Last week President Obama said he wanted an authorization for the use of military force against ISIS, the Islamic State in Iraq and Syria, after all. Up to then the White House argued the U.S.-led campaign against ISIS in Iraq and in Syria fell under the authorization for the use of military force against Al Qaeda and its affiliates passed in September, 2001. The president continues to maintain he doesn't need explicit authorization from Congress for the war against ISIS but since the elections are over he thought it was a good time to ask for it anyway.

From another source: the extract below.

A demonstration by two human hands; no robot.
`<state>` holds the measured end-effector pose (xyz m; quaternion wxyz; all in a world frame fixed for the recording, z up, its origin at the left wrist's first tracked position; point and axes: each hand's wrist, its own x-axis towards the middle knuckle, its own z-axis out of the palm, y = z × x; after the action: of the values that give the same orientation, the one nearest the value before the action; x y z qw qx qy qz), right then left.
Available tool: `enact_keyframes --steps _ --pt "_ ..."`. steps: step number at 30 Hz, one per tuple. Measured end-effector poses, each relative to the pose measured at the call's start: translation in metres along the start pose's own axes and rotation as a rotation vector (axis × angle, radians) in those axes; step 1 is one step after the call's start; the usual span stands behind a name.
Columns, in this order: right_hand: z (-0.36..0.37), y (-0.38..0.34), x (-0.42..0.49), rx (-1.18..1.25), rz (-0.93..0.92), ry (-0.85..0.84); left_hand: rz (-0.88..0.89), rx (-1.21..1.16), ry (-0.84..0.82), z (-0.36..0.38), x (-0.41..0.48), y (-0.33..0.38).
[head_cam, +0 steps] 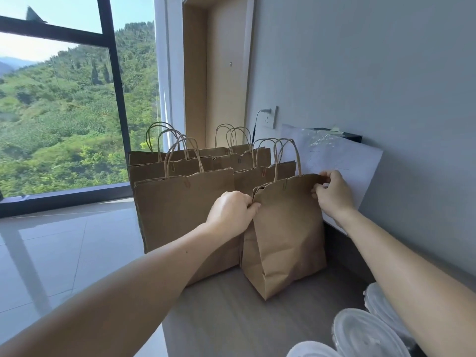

While the U.S.-led coalition is seeing some successes—the Iraqi army claims to have critically injured Abu Bakr al-Baghdadi, the leader of ISIS, and to have driven ISIS out of Beiji, a major oil refinery town—it has also galvanized support for ISIS among the region's population. More fighters than ever before are reportedly going to join ISIS since U.S. airstrikes started. And now, The Daily Beast reports, representatives from Al Nusra, the Al Qaeda affiliate in Syria, ISIS, and the Khorasan group, another Al Qaeda offshoot few people heard of before it was targeted during U.S. airstrikes in Syria, are meeting to discuss re-uniting with the aim of driving more "moderate" U.S.-backed rebels out of Syria, groups whose members nevertheless condemned U.S. airstrikes in Syria, and not just because of the claim that civilians were killed.
After the "thumping" in the 2006 elections, President George W. Bush announced a surge in Iraq, one that ended up being used in part to negotiate the eventual end of the Iraq war. After the 2014 elections, President Obama insisted he heard the American people, following it up a few days later by sending 1,500 more troops to Iraq, who he claims won't be in combat roles.